Without changing a single word, output each entry.

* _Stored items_
------

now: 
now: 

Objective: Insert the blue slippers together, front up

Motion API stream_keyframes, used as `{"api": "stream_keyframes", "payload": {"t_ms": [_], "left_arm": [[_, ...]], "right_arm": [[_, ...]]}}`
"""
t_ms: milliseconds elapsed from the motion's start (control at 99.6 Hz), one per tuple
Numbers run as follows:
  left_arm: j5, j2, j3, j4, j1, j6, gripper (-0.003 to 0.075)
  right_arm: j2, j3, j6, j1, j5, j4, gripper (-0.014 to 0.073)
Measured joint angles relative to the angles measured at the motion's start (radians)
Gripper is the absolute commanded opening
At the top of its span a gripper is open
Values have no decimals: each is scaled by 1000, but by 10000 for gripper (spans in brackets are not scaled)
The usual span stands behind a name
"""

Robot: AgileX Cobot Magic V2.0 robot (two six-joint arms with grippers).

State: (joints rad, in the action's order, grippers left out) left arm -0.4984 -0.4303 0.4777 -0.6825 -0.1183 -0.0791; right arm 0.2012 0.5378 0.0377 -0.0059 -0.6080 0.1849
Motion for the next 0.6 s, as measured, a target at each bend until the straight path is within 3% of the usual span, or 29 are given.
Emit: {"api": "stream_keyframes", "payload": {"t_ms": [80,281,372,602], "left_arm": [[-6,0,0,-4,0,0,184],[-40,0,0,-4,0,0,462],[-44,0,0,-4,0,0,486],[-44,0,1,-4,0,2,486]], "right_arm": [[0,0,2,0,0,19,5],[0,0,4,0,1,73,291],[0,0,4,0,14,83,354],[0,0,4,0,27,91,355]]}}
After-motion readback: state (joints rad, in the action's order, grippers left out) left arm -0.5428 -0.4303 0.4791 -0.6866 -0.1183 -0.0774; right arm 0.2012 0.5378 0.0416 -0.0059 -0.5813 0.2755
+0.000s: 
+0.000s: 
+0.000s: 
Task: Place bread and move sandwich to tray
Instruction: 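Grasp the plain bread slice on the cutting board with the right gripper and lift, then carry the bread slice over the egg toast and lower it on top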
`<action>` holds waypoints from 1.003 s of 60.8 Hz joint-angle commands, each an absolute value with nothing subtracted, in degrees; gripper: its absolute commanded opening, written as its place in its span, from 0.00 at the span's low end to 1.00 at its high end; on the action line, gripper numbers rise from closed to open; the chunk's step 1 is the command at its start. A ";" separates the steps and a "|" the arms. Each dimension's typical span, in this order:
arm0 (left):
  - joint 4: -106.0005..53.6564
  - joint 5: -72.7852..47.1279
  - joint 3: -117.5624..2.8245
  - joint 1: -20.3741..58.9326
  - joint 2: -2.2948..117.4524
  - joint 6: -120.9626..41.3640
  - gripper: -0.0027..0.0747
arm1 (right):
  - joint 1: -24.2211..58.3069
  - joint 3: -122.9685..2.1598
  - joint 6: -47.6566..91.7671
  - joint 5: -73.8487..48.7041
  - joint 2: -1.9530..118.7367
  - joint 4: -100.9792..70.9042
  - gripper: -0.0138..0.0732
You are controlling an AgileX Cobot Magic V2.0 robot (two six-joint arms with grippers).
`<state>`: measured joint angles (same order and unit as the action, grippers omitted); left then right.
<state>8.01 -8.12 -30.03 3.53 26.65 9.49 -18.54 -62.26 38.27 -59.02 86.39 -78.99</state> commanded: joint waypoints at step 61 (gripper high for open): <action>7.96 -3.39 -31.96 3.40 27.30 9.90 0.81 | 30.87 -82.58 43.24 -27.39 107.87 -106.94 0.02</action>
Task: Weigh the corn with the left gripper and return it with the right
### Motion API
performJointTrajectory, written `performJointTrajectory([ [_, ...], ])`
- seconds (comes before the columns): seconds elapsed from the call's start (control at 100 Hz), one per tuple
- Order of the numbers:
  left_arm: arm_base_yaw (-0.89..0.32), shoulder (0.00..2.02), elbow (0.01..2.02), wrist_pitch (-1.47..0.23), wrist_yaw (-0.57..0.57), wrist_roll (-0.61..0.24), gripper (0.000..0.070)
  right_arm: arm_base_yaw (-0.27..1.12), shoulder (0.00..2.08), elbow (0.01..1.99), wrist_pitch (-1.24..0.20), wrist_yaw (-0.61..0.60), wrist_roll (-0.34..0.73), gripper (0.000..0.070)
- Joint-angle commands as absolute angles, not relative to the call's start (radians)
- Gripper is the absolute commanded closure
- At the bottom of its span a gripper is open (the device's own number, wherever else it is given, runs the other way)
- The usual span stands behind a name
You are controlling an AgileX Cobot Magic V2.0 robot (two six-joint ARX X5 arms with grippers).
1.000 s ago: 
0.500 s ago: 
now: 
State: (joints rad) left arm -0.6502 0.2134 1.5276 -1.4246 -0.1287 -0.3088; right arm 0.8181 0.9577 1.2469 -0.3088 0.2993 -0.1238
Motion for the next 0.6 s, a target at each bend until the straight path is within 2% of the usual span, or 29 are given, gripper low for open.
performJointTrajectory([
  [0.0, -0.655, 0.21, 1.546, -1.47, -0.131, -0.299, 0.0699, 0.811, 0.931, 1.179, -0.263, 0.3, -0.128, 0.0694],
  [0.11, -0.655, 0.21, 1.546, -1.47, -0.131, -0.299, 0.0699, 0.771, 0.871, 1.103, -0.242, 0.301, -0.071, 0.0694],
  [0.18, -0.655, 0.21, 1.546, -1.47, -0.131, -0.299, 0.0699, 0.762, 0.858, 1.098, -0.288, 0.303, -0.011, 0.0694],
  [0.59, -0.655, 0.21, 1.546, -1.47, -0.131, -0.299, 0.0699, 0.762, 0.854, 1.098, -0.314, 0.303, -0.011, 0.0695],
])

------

* _Task response_
now: 
now: 

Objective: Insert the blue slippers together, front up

Motion API stream_keyframes, used as `{"api": "stream_keyframes", "payload": {"t_ms": [_], "left_arm": [[_, ...]], "right_arm": [[_, ...]]}}`
"""
t_ms: milliseconds elapsed from the motion's start (control at 99.6 Hz), one per tuple
Numbers run as follows:
  left_arm: j5, j2, j3, j4, j1, j6, gripper (-0.003 to 0.075)
  right_arm: j2, j3, j6, j1, j5, j4, gripper (-0.014 to 0.073)
Measured joint angles relative to the angles measured at the motion's start (radians)
Gripper is the absolute commanded opening
At the top of its span a gripper is open
Values have no decimals: each is scaled by 1000, but by 10000 for gripper (spans in brackets are not scaled)
The usual span stands behind a name
"""

Robot: AgileX Cobot Magic V2.0 robot (two six-joint arms with grippers).

State: (joints rad, in the action's order, grippers left out) left arm -0.4984 -0.4303 0.4777 -0.6825 -0.1183 -0.0791; right arm 0.2012 0.5378 0.0377 -0.0059 -0.6080 0.1849
Motion for the next 0.6 s, as measured, a target at each bend until the straight path is within 3% of the usual span, or 29 are given.
Emit: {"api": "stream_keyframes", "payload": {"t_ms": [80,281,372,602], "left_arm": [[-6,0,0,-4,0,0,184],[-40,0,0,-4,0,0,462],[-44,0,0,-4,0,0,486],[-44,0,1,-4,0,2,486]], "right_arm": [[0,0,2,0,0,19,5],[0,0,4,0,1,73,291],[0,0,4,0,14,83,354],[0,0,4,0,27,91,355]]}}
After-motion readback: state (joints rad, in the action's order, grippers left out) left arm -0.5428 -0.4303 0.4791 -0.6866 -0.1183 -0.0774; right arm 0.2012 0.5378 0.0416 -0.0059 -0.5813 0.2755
+0.000s: 
+0.000s: 
+0.000s: 
Task: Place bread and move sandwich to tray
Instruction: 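Grasp the plain bread slice on the cutting board with the right gripper and lift, then carry the bread slice over the egg toast and lower it on top
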`<action>` holds waypoints from 1.003 s of 60.8 Hz joint-angle commands, each an absolute value with nothing subtracted, in degrees; gripper: its absolute commanded opening, written as its place in its span, from 0.00 at the span's low end to 1.00 at its high end; on the action line, gripper numbers rise from closed to open; the chunk's step 1 is the command at its start. A ";" separates the steps and a "|" the arms. Each dimension's typical span, in this order:
arm0 (left):
  - joint 4: -106.0005..53.6564
  - joint 5: -72.7852..47.1279
  - joint 3: -117.5624..2.8245
  - joint 1: -20.3741..58.9326
  - joint 2: -2.2948..117.4524
  - joint 6: -120.9626..41.3640
  - gripper: -0.0027..0.0747
arm1 (right):
  - joint 1: -24.2211..58.3069
  - joint 3: -122.9685..2.1598
  - joint 6: -47.6566..91.7671
  - joint 5: -73.8487..48.7041
  - joint 2: -1.9530..118.7367
  - joint 4: -100.9792..70.9042
  - gripper: -0.0138..0.0732
You are controlling an AgileX Cobot Magic V2.0 robot (two six-joint arms with grippers).
`<state>`: measured joint angles (same order and unit as the action, grippers omitted); left then right.
<state>8.01 -8.12 -30.03 3.53 26.65 9.49 -18.54 -62.26 38.27 -59.02 86.39 -78.99</state> commanded: joint waypoints at step 61 (gripper high for open): <action>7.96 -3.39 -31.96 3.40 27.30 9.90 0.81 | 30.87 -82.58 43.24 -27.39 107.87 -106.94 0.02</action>
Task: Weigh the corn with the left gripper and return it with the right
### Motion API
performJointTrajectory, written `performJointTrajectory([ [_, ...], ])`
- seconds (comes before the columns): seconds elapsed from the call's start (control at 100 Hz), one per tuple
- Order of the numbers:
  left_arm: arm_base_yaw (-0.89..0.32), shoulder (0.00..2.02), elbow (0.01..2.02), wrist_pitch (-1.47..0.23), wrist_yaw (-0.57..0.57), wrist_roll (-0.61..0.24), gripper (0.000..0.070)
  right_arm: arm_base_yaw (-0.27..1.12), shoulder (0.00..2.08), elbow (0.01..1.99), wrist_pitch (-1.24..0.20), wrist_yaw (-0.61..0.60), wrist_roll (-0.34..0.73), gripper (0.000..0.070)
- Joint-angle commands as absolute angles, not relative to the call's start (radians)
- Gripper is the absolute commanded closure
- At the bottom of its span a gripper is open (the device's own number, wherever else it is given, runs the other way)
- The usual span stands behind a name
You are controlling an AgileX Cobot Magic V2.0 robot (two six-joint ARX X5 arms with grippers).
1.000 s ago: 
0.500 s ago: 
now: 
State: (joints rad) left arm -0.6502 0.2134 1.5276 -1.4246 -0.1287 -0.3088; right arm 0.8181 0.9577 1.2469 -0.3088 0.2993 -0.1238
Motion for the next 0.6 s, a target at each bend until the straight path is within 2% of the usual span, or 29 are given, gripper low for open.
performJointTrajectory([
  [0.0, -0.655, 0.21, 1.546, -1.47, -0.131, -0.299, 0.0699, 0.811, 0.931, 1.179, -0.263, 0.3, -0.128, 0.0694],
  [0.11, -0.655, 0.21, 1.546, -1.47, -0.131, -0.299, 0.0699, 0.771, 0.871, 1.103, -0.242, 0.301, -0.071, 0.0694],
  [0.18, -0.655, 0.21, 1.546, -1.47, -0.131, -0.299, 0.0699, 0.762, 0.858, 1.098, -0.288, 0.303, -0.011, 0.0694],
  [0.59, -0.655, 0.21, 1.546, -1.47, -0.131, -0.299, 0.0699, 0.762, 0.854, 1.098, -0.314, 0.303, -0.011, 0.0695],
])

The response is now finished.